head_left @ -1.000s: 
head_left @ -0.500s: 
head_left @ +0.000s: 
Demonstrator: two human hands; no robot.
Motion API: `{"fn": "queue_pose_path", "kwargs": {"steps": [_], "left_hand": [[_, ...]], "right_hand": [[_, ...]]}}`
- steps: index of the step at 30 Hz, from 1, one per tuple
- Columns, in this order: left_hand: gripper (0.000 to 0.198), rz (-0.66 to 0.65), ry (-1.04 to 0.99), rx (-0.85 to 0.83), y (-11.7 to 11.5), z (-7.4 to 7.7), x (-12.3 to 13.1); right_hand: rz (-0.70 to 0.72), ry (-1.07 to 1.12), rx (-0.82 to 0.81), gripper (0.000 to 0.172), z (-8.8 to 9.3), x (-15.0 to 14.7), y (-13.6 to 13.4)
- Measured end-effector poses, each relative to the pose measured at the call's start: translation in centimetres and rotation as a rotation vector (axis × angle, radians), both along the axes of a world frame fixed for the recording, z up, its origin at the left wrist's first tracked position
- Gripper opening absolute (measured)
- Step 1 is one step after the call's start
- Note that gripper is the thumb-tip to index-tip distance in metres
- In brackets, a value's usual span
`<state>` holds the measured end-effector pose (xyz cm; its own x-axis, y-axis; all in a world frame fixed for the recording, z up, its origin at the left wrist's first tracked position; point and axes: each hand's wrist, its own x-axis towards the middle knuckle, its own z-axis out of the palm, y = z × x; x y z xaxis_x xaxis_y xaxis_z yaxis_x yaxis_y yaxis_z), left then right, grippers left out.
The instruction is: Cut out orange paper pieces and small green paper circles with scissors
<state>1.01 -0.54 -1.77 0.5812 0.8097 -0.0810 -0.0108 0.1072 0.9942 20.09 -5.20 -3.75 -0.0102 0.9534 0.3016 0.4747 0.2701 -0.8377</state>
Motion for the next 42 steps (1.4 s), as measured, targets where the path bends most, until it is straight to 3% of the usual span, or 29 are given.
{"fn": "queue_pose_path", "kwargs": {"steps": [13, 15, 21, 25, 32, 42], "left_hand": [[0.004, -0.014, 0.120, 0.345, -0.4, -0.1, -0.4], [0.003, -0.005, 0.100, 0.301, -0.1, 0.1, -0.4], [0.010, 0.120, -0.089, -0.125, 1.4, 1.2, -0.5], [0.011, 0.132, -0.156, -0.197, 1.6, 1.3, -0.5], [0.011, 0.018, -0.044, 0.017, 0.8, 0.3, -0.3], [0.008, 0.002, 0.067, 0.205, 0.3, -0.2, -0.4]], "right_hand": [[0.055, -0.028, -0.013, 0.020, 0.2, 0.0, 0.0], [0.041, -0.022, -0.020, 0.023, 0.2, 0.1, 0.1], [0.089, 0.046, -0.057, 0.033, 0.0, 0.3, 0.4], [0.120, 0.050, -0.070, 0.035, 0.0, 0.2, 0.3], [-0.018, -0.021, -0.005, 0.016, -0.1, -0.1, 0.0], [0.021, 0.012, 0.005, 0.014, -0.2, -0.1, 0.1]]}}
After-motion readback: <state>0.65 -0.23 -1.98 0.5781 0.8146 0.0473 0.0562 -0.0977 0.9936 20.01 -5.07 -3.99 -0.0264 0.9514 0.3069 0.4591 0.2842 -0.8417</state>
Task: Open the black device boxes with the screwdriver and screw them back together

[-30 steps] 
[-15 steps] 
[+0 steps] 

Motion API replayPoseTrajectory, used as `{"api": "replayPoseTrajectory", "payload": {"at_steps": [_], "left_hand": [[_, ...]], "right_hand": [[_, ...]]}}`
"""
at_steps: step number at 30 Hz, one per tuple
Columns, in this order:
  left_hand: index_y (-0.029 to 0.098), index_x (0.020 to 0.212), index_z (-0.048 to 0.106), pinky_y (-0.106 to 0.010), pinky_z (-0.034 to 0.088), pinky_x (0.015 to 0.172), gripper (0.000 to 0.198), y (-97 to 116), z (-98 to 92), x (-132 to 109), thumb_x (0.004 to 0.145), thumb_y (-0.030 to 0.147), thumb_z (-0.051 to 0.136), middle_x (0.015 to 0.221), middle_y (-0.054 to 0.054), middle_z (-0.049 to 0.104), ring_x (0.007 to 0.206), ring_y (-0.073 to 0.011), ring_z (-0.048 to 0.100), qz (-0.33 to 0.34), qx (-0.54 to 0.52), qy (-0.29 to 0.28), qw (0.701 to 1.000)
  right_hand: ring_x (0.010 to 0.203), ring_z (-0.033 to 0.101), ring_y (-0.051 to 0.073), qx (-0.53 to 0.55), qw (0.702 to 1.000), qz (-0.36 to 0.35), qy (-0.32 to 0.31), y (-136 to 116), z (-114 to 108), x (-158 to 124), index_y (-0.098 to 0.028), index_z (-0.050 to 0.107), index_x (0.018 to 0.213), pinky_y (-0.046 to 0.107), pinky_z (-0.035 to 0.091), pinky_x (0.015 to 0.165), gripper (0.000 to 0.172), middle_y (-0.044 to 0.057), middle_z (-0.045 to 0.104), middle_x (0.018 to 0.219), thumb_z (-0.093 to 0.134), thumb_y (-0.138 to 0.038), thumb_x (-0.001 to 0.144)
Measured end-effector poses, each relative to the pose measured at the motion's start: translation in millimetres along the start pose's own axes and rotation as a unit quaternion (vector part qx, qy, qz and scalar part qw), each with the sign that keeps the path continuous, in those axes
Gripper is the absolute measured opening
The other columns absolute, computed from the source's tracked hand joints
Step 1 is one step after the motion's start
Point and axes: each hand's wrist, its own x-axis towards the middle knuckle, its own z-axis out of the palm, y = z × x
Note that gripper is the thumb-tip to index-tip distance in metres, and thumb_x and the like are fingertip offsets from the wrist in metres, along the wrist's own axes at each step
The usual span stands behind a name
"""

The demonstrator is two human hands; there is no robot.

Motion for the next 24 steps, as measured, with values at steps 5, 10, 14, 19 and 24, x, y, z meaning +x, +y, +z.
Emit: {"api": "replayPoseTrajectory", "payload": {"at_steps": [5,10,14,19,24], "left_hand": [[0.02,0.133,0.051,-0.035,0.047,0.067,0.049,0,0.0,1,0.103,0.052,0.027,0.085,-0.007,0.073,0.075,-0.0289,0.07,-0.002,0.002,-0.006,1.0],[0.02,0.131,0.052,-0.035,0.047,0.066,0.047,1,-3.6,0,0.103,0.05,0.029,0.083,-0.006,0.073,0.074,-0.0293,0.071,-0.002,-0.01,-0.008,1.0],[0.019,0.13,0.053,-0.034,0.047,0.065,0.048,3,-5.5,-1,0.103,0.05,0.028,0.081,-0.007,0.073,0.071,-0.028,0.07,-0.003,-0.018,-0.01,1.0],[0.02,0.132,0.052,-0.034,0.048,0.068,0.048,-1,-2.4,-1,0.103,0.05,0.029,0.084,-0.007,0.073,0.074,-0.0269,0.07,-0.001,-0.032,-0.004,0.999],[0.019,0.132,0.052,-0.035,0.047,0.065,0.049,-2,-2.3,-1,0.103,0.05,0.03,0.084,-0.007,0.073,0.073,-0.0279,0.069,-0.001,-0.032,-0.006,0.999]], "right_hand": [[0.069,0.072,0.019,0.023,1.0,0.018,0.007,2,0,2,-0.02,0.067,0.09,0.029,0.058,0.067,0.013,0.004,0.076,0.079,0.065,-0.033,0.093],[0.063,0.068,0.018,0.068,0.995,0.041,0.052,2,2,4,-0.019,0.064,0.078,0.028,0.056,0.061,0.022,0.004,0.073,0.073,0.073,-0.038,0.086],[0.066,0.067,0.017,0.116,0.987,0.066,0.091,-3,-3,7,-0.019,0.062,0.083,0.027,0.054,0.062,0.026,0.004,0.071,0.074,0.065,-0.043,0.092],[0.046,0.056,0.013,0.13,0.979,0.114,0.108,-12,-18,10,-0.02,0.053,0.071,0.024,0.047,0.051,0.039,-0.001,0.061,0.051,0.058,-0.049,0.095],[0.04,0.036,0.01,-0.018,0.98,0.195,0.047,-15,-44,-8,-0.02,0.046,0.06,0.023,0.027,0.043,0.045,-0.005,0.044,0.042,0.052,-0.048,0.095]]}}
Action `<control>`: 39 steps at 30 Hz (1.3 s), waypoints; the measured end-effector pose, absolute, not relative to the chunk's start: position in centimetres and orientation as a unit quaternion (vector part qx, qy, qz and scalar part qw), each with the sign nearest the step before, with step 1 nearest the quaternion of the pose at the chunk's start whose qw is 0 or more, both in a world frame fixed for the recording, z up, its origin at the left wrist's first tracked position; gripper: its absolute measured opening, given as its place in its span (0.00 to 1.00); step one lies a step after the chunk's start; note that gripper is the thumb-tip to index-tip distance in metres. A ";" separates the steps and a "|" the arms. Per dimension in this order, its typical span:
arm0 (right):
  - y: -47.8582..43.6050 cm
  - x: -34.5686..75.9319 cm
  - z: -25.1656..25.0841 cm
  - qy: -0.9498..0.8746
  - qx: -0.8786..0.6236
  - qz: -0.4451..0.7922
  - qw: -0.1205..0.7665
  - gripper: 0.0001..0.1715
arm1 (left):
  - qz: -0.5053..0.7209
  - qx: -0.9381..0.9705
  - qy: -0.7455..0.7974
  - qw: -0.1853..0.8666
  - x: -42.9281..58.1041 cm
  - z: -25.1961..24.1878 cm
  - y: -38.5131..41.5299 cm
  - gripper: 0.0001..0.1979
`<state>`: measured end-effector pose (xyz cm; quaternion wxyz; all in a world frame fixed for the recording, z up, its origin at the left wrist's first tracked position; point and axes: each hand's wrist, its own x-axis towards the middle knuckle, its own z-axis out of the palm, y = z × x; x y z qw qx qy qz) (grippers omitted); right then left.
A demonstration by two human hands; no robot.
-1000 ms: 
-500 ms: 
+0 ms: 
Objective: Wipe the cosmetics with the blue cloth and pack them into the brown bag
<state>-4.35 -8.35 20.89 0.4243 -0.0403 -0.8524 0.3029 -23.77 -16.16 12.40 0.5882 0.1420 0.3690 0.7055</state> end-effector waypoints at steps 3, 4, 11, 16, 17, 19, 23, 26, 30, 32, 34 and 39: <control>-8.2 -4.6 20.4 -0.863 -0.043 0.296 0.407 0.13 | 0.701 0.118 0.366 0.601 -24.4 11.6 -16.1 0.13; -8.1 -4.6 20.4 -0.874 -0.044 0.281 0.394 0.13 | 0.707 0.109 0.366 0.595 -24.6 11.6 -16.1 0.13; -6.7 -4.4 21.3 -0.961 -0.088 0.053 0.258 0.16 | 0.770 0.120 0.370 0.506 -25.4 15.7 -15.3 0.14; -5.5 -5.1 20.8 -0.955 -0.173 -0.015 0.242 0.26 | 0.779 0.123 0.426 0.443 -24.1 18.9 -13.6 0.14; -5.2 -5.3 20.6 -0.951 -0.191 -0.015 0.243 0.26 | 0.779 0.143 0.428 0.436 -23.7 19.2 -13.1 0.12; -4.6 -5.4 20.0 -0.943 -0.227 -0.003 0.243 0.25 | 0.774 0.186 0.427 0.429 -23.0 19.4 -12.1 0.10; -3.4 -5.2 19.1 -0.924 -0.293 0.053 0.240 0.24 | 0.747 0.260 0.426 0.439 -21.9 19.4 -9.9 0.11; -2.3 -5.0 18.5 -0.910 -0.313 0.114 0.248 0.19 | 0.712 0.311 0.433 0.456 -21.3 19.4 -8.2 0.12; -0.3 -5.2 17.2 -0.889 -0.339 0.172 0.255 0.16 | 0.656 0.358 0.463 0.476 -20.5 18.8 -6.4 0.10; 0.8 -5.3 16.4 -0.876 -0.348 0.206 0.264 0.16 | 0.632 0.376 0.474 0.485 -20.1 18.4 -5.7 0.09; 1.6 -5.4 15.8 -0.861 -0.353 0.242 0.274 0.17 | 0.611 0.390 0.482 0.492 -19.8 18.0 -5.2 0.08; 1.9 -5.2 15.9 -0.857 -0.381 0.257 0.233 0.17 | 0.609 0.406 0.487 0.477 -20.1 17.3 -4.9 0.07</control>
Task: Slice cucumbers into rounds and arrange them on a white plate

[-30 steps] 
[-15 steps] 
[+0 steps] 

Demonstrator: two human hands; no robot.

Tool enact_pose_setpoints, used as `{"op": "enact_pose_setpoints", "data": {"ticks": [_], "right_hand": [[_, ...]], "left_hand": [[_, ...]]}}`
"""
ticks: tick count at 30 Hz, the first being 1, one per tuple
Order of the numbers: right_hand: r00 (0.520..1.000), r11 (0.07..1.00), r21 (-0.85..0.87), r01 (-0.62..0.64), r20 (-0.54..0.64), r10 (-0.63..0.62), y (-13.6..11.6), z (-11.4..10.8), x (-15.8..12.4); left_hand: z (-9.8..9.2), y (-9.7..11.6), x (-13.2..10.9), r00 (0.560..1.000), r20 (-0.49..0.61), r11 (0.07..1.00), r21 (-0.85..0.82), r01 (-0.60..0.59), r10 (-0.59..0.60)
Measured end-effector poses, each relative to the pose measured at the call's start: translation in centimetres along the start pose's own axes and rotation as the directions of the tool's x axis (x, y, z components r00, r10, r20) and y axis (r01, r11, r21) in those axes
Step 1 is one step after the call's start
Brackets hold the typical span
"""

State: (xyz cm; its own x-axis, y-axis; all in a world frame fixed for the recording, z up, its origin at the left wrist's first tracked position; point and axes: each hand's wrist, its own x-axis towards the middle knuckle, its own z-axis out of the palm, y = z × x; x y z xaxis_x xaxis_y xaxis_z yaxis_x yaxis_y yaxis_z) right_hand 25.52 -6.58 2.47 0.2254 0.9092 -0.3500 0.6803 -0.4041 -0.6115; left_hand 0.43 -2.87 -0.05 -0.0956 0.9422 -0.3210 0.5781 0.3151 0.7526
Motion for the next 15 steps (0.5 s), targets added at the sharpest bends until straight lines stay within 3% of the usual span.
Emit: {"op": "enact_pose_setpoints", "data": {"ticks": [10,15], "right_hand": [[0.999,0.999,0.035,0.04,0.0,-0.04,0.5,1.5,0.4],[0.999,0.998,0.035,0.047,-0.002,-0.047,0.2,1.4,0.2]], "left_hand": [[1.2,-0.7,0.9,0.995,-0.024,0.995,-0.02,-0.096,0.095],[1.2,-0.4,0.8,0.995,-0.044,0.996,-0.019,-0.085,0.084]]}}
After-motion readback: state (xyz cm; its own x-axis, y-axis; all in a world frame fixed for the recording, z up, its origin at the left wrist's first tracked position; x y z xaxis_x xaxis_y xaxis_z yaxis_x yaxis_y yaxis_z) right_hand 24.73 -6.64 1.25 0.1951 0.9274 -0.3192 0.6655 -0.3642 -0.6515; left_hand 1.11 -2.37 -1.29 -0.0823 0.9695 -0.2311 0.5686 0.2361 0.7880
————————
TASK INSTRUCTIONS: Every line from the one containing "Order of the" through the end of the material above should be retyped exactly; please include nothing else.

RESULT OF THIS EXERCISE:
Order of the numbers: right_hand: r00 (0.520..1.000), r11 (0.07..1.00), r21 (-0.85..0.87), r01 (-0.62..0.64), r20 (-0.54..0.64), r10 (-0.63..0.62), y (-13.6..11.6), z (-11.4..10.8), x (-15.8..12.4); left_hand: z (-9.8..9.2), y (-9.7..11.6), x (-13.2..10.9), r00 (0.560..1.000), r20 (-0.49..0.61), r11 (0.07..1.00), r21 (-0.85..0.82), r01 (-0.60..0.59), r10 (-0.59..0.60)
Measured end-effector poses, each relative to the pose measured at the call's start: translation in centimetres along the start pose's own axes and rotation as the directions of the tool's x axis (x, y, z components r00, r10, r20) and y axis (r01, r11, r21) in those axes
Step 1 is one step after the call's start
Brackets hold the typical span
"""

State: (xyz cm; its own x-axis, y-axis; all in a world frame fixed for the recording, z up, its origin at the left wrist's first tracked position; point and axes: each hand's wrist, its own x-axis towards the middle knuckle, its own z-axis out of the palm, y = z × x; x y z xaxis_x xaxis_y xaxis_z yaxis_x yaxis_y yaxis_z) right_hand 25.52 -6.58 2.47 0.2254 0.9092 -0.3500 0.6803 -0.4041 -0.6115; left_hand 0.43 -2.87 -0.05 -0.0956 0.9422 -0.3210 0.5781 0.3151 0.7526
Motion for the next 15 steps (0.5 s), targets added at the sharpest bends until straight lines stay within 3% of the usual span.
Emit: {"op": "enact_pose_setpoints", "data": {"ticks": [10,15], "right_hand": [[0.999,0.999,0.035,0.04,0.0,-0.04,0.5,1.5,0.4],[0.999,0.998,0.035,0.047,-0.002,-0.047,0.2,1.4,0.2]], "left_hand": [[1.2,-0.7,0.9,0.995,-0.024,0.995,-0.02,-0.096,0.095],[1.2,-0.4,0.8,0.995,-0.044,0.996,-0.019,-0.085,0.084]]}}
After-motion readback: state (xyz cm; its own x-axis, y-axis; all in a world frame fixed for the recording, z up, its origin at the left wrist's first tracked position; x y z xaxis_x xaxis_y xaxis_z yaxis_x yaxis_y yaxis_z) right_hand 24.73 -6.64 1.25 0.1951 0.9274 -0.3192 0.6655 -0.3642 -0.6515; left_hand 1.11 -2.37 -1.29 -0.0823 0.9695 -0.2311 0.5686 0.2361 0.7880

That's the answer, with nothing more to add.